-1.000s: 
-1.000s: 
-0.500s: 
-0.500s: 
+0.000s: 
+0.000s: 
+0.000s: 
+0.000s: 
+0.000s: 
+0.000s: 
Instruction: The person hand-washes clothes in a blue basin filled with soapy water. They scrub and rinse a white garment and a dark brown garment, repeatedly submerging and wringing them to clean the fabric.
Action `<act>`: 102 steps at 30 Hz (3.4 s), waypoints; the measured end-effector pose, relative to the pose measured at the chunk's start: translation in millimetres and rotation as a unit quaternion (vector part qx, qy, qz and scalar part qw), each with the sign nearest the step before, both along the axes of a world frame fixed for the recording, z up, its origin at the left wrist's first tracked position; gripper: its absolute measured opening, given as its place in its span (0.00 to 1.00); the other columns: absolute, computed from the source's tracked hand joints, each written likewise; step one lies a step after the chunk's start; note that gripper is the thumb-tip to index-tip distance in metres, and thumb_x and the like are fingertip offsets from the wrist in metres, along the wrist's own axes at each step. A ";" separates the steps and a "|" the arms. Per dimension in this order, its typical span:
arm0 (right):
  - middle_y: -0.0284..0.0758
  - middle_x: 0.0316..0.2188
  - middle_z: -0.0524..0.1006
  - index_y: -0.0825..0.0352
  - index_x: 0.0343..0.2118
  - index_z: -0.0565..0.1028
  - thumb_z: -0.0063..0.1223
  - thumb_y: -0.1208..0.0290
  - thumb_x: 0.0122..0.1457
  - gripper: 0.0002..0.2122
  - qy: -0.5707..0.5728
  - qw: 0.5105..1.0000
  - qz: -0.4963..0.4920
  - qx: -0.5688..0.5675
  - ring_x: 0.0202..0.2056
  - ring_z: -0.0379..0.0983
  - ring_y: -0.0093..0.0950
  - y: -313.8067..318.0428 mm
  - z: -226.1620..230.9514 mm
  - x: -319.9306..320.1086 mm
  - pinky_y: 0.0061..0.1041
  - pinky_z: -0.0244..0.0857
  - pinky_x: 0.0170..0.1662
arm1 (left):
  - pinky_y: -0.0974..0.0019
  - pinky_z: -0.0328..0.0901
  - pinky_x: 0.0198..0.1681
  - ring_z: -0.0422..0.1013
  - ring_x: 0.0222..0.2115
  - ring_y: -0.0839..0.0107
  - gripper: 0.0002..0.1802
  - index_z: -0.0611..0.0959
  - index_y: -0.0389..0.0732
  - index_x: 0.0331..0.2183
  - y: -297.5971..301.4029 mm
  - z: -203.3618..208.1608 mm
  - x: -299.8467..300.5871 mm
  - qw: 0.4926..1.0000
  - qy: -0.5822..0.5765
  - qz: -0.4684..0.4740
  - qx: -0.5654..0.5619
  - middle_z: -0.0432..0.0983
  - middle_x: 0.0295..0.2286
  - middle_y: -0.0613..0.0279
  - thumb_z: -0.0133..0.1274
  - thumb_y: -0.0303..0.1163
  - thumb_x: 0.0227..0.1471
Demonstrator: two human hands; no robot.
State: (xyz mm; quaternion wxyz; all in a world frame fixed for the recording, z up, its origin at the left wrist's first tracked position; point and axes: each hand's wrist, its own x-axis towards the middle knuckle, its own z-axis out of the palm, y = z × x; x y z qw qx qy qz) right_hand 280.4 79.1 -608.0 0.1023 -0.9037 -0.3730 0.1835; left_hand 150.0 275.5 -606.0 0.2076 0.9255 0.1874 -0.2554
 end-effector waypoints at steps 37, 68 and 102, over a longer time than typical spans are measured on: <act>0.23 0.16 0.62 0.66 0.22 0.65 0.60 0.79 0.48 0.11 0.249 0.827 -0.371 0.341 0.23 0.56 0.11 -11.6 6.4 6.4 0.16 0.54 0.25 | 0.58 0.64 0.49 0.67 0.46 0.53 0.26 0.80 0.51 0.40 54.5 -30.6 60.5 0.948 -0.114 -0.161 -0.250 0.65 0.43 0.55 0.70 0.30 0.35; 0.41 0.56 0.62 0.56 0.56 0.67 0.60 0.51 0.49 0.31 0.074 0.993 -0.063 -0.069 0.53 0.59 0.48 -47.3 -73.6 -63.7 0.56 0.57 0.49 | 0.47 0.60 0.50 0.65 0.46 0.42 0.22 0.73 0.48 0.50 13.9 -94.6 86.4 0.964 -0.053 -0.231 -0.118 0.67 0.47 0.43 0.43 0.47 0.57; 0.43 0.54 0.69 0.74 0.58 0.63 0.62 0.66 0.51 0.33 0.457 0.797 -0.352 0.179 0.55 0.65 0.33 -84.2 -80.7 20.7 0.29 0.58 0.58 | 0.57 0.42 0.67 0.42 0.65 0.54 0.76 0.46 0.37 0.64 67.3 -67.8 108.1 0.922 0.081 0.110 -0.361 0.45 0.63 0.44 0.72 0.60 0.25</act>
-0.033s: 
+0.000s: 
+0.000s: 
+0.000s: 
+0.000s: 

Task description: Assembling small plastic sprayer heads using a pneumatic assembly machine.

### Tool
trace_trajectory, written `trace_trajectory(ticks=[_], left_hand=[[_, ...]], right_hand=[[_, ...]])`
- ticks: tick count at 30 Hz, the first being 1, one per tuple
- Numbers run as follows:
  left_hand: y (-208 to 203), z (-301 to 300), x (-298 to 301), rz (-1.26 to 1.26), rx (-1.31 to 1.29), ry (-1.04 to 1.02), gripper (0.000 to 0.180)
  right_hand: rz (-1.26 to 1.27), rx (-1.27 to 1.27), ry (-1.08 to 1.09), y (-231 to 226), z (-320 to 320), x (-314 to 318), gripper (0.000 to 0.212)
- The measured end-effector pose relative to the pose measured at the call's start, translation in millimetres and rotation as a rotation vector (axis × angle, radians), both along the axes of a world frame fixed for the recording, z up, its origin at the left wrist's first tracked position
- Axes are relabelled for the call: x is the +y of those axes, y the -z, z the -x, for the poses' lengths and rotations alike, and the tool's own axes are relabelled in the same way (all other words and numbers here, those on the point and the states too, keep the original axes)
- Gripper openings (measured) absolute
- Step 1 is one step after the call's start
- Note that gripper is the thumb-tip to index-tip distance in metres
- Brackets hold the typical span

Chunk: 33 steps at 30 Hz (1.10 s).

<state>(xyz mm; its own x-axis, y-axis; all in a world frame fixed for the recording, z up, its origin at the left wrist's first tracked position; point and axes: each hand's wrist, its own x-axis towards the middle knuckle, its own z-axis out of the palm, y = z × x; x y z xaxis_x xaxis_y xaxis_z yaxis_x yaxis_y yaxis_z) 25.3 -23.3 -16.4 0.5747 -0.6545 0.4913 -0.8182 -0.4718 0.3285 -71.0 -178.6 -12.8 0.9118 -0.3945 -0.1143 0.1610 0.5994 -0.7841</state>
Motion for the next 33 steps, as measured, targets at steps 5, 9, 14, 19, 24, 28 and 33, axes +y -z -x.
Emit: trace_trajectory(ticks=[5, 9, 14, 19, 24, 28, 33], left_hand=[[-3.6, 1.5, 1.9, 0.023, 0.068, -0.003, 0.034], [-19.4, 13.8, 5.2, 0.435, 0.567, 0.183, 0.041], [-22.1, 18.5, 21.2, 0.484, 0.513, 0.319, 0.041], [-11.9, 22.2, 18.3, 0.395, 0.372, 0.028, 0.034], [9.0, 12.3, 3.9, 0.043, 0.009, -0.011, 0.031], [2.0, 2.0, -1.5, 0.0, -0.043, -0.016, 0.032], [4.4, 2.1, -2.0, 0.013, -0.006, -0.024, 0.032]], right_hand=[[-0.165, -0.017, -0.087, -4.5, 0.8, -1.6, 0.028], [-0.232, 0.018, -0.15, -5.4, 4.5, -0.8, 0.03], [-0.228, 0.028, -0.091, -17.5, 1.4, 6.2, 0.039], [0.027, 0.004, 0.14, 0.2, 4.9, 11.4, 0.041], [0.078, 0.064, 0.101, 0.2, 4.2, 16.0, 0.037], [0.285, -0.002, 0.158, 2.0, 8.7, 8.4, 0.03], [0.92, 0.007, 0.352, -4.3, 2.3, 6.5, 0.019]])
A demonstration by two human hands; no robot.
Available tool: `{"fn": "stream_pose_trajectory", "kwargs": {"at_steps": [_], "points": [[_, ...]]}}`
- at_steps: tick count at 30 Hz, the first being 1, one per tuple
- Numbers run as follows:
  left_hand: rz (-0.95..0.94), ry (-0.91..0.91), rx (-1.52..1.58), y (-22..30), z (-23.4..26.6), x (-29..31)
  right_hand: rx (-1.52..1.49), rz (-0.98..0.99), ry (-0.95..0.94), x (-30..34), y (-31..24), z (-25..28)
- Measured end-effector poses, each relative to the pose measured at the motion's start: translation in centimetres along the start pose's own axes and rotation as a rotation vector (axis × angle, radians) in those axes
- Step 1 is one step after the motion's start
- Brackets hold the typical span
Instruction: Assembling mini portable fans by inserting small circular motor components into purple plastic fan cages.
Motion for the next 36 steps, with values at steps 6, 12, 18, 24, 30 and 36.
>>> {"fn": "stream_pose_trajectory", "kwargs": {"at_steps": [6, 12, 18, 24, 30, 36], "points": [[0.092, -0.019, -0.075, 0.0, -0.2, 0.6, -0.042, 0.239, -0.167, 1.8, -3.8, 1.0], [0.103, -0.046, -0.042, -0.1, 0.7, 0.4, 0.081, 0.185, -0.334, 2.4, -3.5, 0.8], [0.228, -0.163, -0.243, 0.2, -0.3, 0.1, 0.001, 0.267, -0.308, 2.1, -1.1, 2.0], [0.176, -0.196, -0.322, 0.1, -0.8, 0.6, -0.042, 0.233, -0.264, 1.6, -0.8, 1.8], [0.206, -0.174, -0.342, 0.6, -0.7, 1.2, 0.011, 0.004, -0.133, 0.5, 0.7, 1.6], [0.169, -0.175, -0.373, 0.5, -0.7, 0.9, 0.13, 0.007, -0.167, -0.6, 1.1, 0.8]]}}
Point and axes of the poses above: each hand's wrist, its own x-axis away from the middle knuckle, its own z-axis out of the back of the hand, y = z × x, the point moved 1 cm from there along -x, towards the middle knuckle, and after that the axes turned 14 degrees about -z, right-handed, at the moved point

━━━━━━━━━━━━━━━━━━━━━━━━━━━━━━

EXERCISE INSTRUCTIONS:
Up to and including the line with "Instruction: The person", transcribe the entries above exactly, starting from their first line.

FINISHED TASK:
-1.000s: 
-1.000s: 
-0.500s: 
-0.500s: 
+0.000s: 
+0.000s: 
+0.000s: 
+0.000s: 
+0.000s: 
+0.000s: 
Instruction: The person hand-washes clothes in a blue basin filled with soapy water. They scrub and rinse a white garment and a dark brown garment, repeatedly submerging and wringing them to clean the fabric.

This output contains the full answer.